Re: [Wikidata] [ANNOUNCEMENT] first StrepHit dataset for the primary sources tool

2015-09-09 Thread Marco Fossati

Hi Markus, everyone,

The project proposal is currently in active development.
I would like to focus now on the dissemination of the idea and the 
engagement of the Wikidata community.

Hence, I would love to gather feedback on the following question:

Does StrepHit sounds interesting and useful for you?

It would be great if you could report your thoughts on the project talk 
page:

https://meta.wikimedia.org/wiki/Grants_talk:IEG/StrepHit:_Wikidata_Statements_Validation_via_References

Cheers!

On 9/8/15 2:02 PM, wikidata-requ...@lists.wikimedia.org wrote:

Date: Mon, 07 Sep 2015 16:47:16 +0200
From: Markus Krötzsch
To: "Discussion list for the Wikidata project."
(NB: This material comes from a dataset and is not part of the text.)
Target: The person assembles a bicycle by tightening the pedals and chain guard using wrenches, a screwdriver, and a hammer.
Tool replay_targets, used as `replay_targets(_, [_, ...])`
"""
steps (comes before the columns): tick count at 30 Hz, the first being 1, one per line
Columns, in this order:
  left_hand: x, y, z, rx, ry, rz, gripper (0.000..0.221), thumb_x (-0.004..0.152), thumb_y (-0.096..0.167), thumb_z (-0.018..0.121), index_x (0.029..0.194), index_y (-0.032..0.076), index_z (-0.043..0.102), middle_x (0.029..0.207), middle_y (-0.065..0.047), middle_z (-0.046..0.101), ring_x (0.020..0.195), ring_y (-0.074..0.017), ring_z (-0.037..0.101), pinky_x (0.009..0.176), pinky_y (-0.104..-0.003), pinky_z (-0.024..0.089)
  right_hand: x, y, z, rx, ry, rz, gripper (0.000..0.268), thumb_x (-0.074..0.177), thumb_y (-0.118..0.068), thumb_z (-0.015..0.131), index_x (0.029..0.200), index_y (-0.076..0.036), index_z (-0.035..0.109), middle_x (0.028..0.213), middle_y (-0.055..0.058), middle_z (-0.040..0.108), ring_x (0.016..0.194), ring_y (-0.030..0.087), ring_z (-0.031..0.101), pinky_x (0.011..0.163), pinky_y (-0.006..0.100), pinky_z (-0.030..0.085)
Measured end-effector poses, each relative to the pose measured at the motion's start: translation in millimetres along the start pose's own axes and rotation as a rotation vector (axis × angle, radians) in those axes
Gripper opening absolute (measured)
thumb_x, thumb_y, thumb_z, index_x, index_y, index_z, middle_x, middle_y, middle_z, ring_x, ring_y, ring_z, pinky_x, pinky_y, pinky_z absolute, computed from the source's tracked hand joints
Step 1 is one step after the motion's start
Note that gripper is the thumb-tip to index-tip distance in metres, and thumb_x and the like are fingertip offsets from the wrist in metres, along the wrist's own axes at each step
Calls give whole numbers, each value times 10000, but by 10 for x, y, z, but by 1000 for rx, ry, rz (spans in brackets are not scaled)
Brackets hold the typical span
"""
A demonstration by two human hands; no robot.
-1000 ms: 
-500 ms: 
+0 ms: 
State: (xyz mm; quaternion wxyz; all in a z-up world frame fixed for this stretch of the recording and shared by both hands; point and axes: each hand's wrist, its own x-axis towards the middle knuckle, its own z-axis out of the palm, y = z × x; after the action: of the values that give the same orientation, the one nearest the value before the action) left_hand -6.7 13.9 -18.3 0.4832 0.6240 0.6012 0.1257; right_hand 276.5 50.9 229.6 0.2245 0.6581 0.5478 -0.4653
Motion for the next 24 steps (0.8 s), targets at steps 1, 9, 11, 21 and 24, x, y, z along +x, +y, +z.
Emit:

Subject: Re: [Wikidata] [ANNOUNCEMENT] first StrepHit dataset for the
    primary sources tool
Message-ID:<55eda374.2090...@semantic-mediawiki.org>
Content-Type: text/plain; charset=utf-8; format=flowed

Dear Marco,

Sounds interesting, but the project page still has a lot of gaps. Will
you notify us again when you are done? It is a bit tricky to endorse a
proposal that is not finished yet;-)

Markus

On 04.09.2015 17:01, Marco Fossati wrote:

>[Begging pardon if you have already read this in the Wikidata project chat]
>
>Hi everyone,
>
>As Wikidatans, we all know how much data quality matters.
>We all know what high quality stands for: statements need to be
>validated via references to external, non-wiki, sources.
>
>That's why the primary sources tool is being developed:
>https://www.wikidata.org/wiki/Wikidata:Primary_sources_tool
>And that's why I am preparing the StrepHit IEG proposal:
>https://meta.wikimedia.org/wiki/Grants:IEG/StrepHit:_Wikidata_Statements_Validation_via_References
>
>
>StrepHit (pronounced "strep hit", means "Statement? repherence it!") is
>a Natural Language Processing pipeline that understands human language,
>extracts structured data from raw text and produces Wikidata statements
>with reference URLs.
>
>As a demonstration to support the IEG proposal, you can find the
>**FBK-strephit-soccer** dataset uploaded to the primary sources tool
>backend.
>It's a small dataset serving the soccer domain use case.
>Please follow the instructions on the project page to activate it and
>start playing with the data.
>
>What is the biggest difference that sets StrepHit datasets apart from
>the currently uploaded ones?
>At least one reference URL is always guaranteed for each statement.
>This means that if StrepHit finds some new statement that was not there
>in Wikidata before, it will always propose its external references.
>We do not want to manually reject all the new statements with no
>reference, right?
>
>If you like the idea, please endorse the StrepHit IEG proposal!


--
Marco Fossati
http://about.me/marco.fossati
Twitter: @hjfocs
Skype: hell_j

___
Wikidata mailing list
Wikidata@lists.wikimedia.org
https://lists.wikimedia.org/mailman/listinfo/wikidata


Re: [Wikidata] [ANNOUNCEMENT] first StrepHit dataset for the primary sources tool

2015-09-07 Thread Markus Krötzsch

Dear Marco,

Sounds interesting, but the project page still has a lot of gaps. Will 
you notify us again when you are done? It is a bit tricky to endorse a 
proposal that is not finished yet ;-)


Markus

On 04.09.2015 17:01, Marco Fossati wrote:

[Begging pardon if you have already read this in the Wikidata project chat]

Hi everyone,

As Wikidatans, we all know how much data quality matters.
We all know what high quality stands for: statements need to be
validated via references to external, non-wiki, sources.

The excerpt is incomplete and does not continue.